_Task directions_: Using the material below, return exactly the lines between the one holding "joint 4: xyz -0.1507" and the one holding "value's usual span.", inclusive, and no others.

_Data extract_:
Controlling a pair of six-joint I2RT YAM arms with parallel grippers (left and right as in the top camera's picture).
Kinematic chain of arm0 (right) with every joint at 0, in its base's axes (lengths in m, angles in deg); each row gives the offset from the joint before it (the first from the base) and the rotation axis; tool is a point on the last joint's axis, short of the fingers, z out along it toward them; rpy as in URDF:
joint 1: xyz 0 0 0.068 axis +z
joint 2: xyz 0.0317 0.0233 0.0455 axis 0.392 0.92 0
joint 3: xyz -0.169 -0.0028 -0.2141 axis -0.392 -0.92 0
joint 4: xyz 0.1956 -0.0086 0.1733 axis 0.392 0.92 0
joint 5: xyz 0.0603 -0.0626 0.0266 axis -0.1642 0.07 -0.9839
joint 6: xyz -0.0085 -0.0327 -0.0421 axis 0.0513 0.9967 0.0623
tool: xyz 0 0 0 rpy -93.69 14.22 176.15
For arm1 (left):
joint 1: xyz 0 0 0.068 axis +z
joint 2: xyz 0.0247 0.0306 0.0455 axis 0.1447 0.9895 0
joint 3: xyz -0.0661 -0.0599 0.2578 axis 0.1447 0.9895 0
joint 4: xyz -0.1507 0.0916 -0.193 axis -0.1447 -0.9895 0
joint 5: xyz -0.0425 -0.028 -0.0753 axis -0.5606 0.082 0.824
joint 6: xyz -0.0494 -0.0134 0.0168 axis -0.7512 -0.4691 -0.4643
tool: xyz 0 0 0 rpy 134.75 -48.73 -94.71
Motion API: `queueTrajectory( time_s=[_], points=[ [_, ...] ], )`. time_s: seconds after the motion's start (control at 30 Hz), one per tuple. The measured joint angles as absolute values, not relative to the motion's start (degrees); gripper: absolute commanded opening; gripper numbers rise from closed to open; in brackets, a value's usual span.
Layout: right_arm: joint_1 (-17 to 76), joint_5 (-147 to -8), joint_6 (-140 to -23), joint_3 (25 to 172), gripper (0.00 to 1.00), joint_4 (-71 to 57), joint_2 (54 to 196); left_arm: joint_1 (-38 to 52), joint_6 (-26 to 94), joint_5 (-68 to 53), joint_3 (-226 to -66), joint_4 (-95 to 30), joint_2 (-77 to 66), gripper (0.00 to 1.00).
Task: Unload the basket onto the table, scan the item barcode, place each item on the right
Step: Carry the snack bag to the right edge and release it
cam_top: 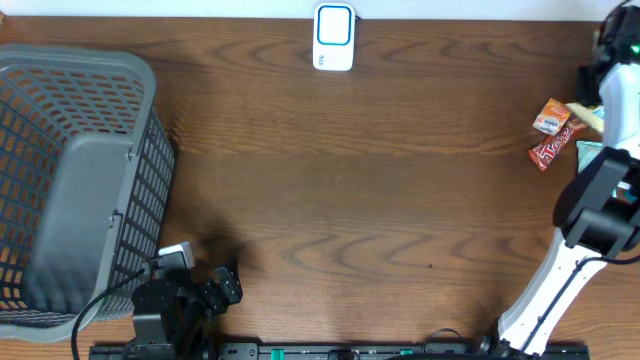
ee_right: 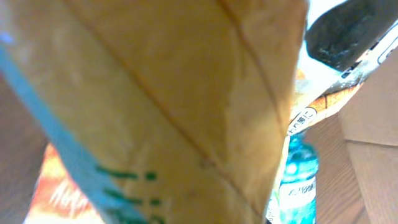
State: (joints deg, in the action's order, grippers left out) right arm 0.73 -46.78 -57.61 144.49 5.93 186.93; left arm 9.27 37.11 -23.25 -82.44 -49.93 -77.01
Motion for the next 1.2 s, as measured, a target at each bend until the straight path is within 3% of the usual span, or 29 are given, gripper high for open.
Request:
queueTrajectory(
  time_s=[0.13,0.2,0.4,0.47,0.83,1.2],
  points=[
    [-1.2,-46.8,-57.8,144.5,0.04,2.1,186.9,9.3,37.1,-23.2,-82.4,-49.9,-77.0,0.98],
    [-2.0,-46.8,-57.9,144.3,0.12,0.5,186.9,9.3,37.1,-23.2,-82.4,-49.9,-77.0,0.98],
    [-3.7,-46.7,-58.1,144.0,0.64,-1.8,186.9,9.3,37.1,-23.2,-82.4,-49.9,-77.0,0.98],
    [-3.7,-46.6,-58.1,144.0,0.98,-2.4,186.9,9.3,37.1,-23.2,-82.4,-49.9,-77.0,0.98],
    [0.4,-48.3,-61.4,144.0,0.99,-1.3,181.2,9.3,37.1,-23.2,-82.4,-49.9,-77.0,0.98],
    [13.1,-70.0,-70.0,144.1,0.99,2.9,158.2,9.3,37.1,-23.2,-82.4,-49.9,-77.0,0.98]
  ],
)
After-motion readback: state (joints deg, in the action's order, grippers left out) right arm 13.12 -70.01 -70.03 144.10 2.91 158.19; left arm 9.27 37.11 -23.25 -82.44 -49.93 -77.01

_Exercise result_:
joint 4: xyz -0.1507 0.0916 -0.193 axis -0.1447 -0.9895 0
joint 5: xyz -0.0425 -0.028 -0.0753 axis -0.5606 0.082 0.824
joint 6: xyz -0.0494 -0.0134 0.0168 axis -0.7512 -0.4691 -0.4643
tool: xyz 0 0 0 rpy 134.75 -48.73 -94.71
Motion API: `queueTrajectory( time_s=[_], points=[ [_, ...] ], )`. time_s: seconds after the motion's start (control at 30 Hz), one per tuple. The measured joint angles as absolute values, not relative to the motion's start (degrees); gripper: absolute commanded opening; gripper numbers rise from closed to open; in brackets, a value's usual span.

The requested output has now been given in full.